Now this devolves into a ease-of-use complaint: The unsettledness of standard(s) for how to handle missing data is an impediment to developing useful functions and methods. The long list of breaking, late-breaking, and deprecated ways to do this include NA, missing, Null, Unions thereof, and sentinel values for numeric types (e.g. NaN).

This diversity and changing architecture leads to severe usability problems. Searching the discussions, I find different computer science and data science philosophies and practical reasons for one approach over another. I respect these arguments, but it’s impossible hard to tell what works, what’s supported, deprecated, or broken.

I sympathize with the frustration about this issue, but note that things are in transition now because of the anticipated efficiency gain for small unions in v0.7. Hopefully the semantics will settle soon after the next stable release.


thanks daneel. here is a more generic version of your code above:

using Statistics, Test

_nanfunc(f, A, ::Colon) = f(filter(!isnan, A))
_nanfunc(f, A, dims) = mapslices(a->_nanfunc(f,a,:), A, dims=dims)
nanfunc(f, A; dims=:) = _nanfunc(f, A, dims)

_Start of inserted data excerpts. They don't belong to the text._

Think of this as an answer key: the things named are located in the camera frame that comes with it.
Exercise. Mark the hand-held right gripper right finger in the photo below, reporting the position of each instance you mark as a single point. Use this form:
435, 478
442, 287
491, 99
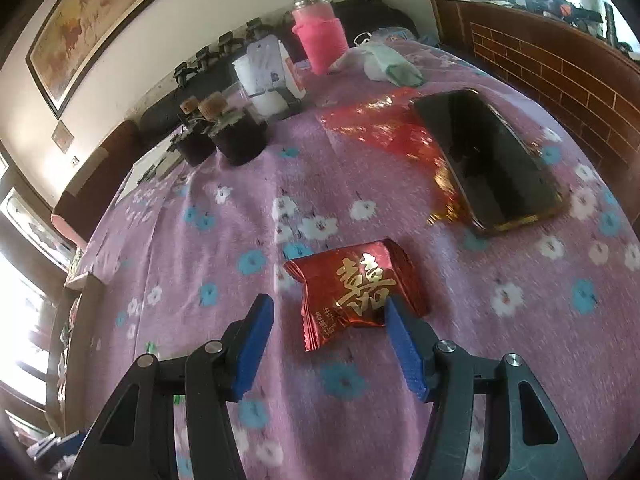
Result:
405, 350

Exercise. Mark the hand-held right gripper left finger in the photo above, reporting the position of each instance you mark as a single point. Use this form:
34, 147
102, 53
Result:
250, 350

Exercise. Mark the red candy packet gold print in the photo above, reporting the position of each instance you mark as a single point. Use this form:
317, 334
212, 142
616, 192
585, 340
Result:
350, 285

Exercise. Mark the purple floral cloth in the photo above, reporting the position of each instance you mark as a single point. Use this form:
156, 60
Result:
200, 240

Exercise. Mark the white paper sheet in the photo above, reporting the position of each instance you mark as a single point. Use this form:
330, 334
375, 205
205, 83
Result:
150, 170

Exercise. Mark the black smartphone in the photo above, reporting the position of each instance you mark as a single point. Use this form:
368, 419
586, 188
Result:
485, 160

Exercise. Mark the black jar with cork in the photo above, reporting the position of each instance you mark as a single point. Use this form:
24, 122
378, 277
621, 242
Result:
237, 137
192, 142

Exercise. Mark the red foil wrapper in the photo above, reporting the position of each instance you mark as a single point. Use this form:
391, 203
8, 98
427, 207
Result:
390, 130

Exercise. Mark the window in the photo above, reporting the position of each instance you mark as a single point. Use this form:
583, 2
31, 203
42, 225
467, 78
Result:
25, 310

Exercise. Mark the wooden brick-pattern panel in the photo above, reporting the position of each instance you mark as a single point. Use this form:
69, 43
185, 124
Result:
545, 60

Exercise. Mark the glass jar with pink sleeve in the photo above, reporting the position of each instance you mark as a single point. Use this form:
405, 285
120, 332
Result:
317, 30

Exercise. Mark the black bag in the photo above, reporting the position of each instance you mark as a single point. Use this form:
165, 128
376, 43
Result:
372, 15

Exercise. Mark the framed horse painting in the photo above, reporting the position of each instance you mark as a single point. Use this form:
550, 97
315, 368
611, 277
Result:
107, 20

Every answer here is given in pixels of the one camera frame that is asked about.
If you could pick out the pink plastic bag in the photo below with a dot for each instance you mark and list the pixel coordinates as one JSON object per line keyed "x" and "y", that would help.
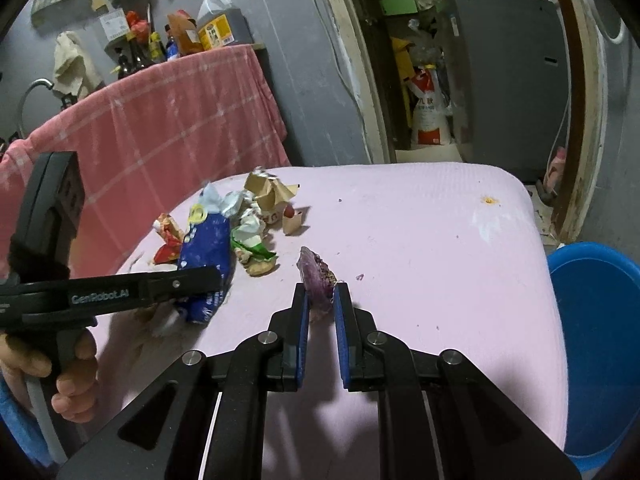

A = [1 2 3; 4 5 6; 7 8 9; NaN 11 12]

@test isapprox(nanfunc(mean, A), mean(filter(!isnan, A)))
@test nanfunc(mean, A, dims=1) == [4.0 6.5 7.5]
@test nanfunc(mean, A, dims=2) == transpose([2.0 5.0 8.0 11.5])

@test isapprox(nanfunc(var, A), var(filter(!isnan, A)))
@test nanfunc(var, A, dims=1) == [9.0 15.0 15.0]
@test nanfunc(var, A, dims=2) == transpose([1.0 1.0 1.0 0.5])

nanmean(y,1) throws an error for me:

MethodError: no method matching mapslices(::typeof(nanmean), ::Array{Float64,2}, ::Int64)

Good catch. At some point mapslices changed how it inputs dimensions. Apparently I never use that case in my code so I hadn’t noticed it. Fortunately the fix is simple, ydims=y

nanmean(x) = mean(filter(!isnan,x))
nanmean(x,y) = mapslices(nanmean,x,dims=y)

When using mean(filter(!isnan, A), dims=2) for a 2D matrix A, the filter flattens it into a vector before taking the mean. How can I do a mean over the columns of matrix ignoring the NaN values?

Maybe GitHub - brenhinkeller/NaNStatistics.jl: Fast summary statistics, histograms, and binning – ignoring NaNs could help here.

1 Like

Cool! That worked for me, thanks! Seems like this should be achievable with the skipmissing feature in Statistics, but it doesn’t seem to accept both skipmissing and dims.